Not to mention recursive types. These aren't impossible problems, but it would make the job of miri harder.

[saethlin]

I do not think the performance arguments are compelling. I might be convinced, if someone would implement validity-behind-references, then give me time to try to make it faster.

But in any case, I think the much bigger concern is how surprising this would be for unsafe programmers, and how much existing code it would make invalid. Basically: rust-lang/unsafe-code-guidelines#346

[RalfJung]

This is indeed a deliberate difference between Miri and the Reference, and documented prominently in the README:

There are still plenty of open questions around the basic invariants for some types and when these invariants even have to hold. Miri tries to avoid false positives here, so if your program runs fine in Miri right now that is by no means a guarantee that it is UB-free when these questions get answered.
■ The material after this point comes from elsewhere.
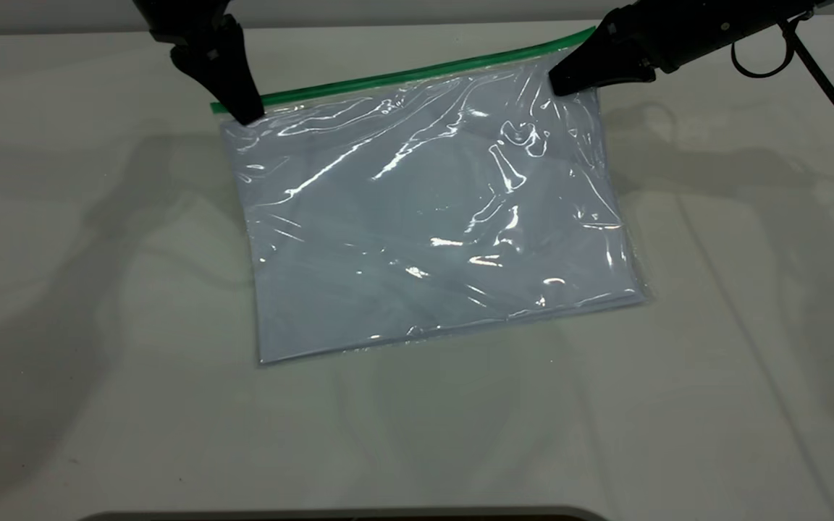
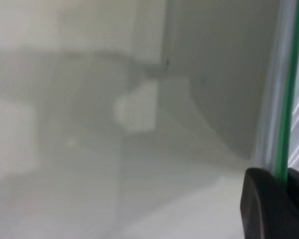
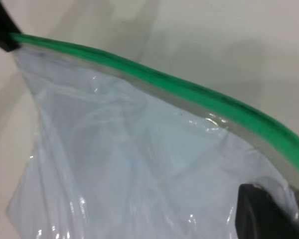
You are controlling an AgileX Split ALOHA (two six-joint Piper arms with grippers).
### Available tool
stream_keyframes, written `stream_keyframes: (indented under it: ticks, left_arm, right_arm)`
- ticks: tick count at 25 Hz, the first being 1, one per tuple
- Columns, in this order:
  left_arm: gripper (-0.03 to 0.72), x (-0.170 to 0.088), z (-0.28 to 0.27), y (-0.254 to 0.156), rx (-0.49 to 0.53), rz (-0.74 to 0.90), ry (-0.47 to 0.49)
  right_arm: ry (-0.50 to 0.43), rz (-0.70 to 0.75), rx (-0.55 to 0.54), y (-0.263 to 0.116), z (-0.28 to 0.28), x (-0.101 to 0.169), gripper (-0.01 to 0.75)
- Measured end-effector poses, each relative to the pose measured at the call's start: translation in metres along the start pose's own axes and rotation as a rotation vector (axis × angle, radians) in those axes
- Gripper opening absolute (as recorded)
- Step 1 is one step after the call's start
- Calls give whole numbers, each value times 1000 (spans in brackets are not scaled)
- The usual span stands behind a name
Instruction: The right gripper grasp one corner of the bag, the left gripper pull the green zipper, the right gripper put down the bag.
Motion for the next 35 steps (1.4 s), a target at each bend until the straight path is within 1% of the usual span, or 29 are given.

In particular, Miri does currently not check that references point to valid data.

A final decision for Rust semantics has not been made, so the reference is conservative and says this is forbidden. Miri does not guarantee to detect all UB and hence, for now, does not do these checks. I also hope we will officially allow such references to invalid data in the future; most people seem to be in favor of that. If someone wanted to implement them we could add an opt-in flag for these checks.

However, notice that references to uninhabited types are considered UB even by Miri, as this example shows.

[RalfJung]

I am going to close this, since Miri behaves as intended and as documented. Feel free to ask any further questions that you have, though!